→ RECORDS PROVIDED
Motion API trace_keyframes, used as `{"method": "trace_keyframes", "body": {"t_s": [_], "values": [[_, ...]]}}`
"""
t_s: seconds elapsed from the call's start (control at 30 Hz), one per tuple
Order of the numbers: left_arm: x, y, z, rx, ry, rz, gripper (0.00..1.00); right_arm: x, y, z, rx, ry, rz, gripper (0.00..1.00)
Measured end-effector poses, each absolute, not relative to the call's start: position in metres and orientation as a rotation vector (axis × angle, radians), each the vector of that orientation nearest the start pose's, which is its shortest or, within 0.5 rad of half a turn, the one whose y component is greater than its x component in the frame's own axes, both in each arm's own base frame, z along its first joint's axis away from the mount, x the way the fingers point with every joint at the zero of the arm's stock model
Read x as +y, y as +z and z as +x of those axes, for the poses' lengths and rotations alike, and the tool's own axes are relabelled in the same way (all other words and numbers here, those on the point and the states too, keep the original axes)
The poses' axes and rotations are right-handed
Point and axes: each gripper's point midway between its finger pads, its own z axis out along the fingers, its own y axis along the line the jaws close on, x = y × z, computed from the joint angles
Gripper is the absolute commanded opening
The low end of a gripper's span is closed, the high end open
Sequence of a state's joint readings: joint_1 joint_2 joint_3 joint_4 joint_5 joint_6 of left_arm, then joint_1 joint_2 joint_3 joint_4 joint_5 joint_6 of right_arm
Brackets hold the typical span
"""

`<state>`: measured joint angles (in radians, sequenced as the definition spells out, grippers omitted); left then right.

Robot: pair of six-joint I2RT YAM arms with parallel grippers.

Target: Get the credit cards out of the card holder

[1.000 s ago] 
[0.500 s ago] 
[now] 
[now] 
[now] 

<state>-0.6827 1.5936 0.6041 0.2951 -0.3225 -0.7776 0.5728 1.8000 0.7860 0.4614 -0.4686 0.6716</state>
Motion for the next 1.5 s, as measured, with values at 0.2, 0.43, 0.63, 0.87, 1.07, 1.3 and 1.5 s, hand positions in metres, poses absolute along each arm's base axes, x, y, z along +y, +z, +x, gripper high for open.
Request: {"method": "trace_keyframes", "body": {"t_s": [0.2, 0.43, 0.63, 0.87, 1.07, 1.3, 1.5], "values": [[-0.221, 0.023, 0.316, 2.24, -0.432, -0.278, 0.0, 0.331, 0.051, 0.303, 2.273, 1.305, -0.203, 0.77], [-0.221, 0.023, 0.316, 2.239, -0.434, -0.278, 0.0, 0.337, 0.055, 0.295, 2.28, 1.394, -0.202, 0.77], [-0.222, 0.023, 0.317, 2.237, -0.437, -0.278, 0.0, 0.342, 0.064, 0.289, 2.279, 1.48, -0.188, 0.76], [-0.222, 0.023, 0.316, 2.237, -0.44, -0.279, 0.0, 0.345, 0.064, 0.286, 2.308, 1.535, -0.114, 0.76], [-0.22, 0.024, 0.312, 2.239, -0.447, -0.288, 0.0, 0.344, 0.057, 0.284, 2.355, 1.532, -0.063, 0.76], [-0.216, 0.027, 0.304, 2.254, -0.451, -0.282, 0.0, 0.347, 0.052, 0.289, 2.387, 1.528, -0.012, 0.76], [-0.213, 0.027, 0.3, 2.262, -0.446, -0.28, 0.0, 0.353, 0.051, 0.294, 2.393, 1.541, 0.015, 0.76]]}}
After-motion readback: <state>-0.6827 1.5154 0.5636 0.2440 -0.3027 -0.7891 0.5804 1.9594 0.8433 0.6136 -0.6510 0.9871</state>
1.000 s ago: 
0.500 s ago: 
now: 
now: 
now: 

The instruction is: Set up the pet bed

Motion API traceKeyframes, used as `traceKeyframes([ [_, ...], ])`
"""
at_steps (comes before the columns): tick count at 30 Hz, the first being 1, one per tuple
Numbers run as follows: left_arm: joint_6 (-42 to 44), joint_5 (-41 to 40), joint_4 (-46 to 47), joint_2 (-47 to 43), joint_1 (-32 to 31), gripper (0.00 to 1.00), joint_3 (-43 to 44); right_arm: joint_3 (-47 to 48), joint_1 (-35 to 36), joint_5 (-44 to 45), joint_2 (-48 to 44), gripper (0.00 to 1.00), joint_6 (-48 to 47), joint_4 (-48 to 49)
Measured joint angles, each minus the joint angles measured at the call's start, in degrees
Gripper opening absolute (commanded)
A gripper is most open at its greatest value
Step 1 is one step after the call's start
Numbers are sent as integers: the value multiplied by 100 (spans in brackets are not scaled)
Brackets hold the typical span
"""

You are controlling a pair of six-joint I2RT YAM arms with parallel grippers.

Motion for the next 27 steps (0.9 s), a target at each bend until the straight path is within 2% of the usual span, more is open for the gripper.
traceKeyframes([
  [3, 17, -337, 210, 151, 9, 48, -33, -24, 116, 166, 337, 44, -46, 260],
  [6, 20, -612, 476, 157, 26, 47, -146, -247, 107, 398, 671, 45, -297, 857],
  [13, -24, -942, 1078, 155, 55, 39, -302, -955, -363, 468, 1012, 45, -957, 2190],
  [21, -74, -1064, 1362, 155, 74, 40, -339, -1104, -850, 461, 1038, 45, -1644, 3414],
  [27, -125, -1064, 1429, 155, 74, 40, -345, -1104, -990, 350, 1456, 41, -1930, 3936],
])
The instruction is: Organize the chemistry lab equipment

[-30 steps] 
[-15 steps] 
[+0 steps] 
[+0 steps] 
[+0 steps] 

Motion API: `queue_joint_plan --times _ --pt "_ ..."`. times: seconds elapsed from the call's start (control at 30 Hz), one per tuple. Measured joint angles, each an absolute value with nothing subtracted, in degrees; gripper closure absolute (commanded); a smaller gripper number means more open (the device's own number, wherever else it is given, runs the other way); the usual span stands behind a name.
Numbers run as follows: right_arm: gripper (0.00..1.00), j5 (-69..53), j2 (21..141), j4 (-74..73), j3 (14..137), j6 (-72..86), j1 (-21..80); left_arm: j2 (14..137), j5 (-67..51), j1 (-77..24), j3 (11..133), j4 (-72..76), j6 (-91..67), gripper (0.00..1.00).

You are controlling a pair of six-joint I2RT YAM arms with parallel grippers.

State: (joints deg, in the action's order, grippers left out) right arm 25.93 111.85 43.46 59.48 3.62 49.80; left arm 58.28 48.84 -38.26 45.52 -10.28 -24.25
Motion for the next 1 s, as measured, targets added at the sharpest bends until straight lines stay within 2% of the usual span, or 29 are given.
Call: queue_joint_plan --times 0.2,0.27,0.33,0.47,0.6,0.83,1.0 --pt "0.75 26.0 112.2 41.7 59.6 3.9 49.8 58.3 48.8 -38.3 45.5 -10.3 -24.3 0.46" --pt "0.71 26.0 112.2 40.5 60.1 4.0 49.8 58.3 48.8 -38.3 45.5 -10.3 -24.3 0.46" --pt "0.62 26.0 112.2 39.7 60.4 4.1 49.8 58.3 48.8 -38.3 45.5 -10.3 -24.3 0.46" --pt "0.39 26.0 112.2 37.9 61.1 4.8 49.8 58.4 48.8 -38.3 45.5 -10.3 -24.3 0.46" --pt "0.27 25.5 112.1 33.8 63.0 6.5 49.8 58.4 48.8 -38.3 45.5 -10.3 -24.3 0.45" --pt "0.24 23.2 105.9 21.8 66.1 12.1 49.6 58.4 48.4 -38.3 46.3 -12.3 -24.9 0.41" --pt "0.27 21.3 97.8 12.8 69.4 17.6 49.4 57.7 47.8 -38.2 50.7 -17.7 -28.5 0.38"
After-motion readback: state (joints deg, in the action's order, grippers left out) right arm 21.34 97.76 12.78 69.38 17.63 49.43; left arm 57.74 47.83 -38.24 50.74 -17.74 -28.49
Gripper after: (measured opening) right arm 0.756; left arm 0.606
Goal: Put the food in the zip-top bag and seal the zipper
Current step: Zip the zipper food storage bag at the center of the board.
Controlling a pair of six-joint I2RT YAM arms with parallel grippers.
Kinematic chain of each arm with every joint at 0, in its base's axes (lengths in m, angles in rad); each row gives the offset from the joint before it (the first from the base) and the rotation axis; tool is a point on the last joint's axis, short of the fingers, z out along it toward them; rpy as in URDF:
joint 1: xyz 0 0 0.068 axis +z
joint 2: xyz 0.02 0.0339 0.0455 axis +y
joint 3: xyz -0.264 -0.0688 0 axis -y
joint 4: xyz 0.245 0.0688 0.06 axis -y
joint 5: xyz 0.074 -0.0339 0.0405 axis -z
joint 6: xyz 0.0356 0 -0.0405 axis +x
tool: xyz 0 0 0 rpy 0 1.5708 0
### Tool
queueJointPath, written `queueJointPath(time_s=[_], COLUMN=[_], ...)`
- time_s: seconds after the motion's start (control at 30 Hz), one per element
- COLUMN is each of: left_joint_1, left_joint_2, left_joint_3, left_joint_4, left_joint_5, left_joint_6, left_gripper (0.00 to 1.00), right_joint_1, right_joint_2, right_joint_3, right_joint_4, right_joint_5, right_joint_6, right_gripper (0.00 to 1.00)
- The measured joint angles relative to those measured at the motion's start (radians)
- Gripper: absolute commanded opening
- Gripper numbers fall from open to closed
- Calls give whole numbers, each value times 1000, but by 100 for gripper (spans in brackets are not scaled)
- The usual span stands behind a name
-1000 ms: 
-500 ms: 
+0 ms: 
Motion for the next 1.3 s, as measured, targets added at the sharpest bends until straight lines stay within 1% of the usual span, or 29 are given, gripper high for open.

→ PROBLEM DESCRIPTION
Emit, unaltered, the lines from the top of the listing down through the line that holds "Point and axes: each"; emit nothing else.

→ RESPONSE AREA
Motion API trace_keyframes, used as `{"method": "trace_keyframes", "body": {"t_s": [_], "values": [[_, ...]]}}`
"""
t_s: seconds elapsed from the call's start (control at 30 Hz), one per tuple
Order of the numbers: left_arm: x, y, z, rx, ry, rz, gripper (0.00..1.00); right_arm: x, y, z, rx, ry, rz, gripper (0.00..1.00)
Measured end-effector poses, each absolute, not relative to the call's start: position in metres and orientation as a rotation vector (axis × angle, radians), each the vector of that orientation nearest the start pose's, which is its shortest or, within 0.5 rad of half a turn, the one whose y component is greater than its x component in the frame's own axes, both in each arm's own base frame, z along its first joint's axis away from the mount, x the way the fingers point with every joint at the zero of the arm's stock model
Read x as +y, y as +z and z as +x of those axes, for the poses' lengths and rotations alike, and the tool's own axes are relabelled in the same way (all other words and numbers here, those on the point and the states too, keep the original axes)
The poses' axes and rotations are right-handed
Point and axes: each gripper's point midway between its finger pads, its own z axis out along the fingers, its own y axis along the line the jaws close on, x = y × z, computed from the joint angles

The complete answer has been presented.